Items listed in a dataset
==============================
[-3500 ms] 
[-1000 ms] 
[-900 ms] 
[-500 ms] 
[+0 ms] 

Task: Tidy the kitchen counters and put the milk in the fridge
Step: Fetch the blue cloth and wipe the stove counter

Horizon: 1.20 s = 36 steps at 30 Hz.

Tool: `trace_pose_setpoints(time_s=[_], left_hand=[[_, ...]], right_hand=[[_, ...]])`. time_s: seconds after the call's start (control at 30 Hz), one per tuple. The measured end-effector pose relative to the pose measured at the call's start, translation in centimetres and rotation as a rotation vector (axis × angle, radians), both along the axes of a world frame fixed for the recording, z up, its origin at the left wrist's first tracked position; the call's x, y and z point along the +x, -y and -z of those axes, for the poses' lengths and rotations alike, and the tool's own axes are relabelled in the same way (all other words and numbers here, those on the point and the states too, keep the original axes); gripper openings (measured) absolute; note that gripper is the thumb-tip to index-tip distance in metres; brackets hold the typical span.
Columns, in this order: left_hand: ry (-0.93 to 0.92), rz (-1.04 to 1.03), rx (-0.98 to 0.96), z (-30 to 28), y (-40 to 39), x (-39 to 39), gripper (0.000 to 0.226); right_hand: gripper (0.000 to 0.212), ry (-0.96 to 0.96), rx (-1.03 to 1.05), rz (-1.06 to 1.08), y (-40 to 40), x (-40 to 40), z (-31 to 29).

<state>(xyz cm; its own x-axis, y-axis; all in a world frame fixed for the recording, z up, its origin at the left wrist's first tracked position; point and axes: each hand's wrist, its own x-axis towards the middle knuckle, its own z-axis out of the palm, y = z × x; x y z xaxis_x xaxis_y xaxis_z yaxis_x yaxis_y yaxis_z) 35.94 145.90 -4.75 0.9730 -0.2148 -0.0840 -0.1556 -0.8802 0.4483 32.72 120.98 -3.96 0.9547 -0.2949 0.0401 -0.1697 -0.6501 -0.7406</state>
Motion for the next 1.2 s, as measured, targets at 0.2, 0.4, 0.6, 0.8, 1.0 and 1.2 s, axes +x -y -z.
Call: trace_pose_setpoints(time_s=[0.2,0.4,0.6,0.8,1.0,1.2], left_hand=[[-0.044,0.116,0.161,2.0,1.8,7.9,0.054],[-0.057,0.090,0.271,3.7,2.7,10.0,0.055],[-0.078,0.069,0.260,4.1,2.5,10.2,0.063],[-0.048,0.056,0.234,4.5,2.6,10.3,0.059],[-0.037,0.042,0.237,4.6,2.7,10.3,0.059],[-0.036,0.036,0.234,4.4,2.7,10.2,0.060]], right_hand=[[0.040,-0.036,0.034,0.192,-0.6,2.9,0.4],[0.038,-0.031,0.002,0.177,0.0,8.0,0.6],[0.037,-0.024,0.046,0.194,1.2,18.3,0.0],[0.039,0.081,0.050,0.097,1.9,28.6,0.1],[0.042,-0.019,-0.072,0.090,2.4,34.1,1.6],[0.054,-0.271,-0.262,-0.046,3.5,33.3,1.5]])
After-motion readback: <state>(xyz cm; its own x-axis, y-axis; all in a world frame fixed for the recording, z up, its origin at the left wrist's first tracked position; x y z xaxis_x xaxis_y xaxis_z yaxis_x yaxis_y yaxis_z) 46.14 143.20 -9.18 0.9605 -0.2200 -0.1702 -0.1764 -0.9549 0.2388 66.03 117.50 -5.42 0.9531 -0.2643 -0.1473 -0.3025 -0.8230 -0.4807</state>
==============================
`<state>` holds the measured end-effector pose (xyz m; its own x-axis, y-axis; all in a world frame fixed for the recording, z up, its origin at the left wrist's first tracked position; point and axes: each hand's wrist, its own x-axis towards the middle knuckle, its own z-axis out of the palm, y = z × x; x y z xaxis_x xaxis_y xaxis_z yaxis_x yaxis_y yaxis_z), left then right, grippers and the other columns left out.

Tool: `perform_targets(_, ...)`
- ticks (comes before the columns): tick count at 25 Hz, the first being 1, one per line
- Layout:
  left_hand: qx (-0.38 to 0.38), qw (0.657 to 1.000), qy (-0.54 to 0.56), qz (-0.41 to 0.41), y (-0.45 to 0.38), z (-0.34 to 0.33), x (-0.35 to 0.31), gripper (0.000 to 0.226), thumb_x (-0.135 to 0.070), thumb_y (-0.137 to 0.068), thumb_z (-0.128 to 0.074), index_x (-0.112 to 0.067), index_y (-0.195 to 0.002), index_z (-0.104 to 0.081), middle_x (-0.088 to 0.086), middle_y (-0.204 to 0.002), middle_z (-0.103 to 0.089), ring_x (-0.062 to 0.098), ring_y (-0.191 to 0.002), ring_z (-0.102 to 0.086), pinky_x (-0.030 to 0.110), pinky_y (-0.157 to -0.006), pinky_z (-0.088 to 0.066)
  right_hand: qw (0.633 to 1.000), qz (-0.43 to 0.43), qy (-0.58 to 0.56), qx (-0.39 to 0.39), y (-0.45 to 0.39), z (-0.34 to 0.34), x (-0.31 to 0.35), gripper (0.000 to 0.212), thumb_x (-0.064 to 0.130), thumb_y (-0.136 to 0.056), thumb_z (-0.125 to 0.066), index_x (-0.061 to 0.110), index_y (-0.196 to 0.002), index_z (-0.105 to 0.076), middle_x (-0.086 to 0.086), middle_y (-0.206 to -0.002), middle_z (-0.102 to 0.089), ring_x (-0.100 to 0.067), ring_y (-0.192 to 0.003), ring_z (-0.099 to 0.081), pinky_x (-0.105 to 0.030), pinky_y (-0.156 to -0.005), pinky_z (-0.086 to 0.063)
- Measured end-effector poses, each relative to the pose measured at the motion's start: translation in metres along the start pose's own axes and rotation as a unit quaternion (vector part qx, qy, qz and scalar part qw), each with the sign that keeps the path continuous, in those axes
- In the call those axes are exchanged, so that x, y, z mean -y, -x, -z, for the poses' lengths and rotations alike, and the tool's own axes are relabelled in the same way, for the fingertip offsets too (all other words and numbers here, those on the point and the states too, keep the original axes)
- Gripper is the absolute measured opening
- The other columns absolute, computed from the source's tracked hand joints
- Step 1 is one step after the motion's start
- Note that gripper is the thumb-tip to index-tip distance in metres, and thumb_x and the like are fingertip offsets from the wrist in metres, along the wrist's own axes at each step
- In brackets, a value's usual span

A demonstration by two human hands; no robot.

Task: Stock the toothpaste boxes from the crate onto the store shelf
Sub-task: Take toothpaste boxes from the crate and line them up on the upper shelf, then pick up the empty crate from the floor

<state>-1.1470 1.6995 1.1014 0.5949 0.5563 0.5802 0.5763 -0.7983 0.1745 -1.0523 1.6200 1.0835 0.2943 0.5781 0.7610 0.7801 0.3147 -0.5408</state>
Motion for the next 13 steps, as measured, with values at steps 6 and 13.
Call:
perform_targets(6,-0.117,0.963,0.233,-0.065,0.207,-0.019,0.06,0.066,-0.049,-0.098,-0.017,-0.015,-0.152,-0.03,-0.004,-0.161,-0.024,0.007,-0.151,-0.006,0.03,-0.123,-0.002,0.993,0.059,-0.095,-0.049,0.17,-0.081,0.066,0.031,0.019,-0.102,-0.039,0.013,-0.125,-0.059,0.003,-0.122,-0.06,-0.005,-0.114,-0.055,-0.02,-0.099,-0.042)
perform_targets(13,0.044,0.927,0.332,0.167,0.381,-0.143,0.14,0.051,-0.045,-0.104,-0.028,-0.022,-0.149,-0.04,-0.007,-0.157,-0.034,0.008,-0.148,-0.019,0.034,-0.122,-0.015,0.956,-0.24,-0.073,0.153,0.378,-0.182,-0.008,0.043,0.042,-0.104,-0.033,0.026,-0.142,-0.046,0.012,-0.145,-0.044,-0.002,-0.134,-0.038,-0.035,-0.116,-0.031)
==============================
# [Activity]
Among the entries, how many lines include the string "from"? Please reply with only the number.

# [Solution for this exercise]
4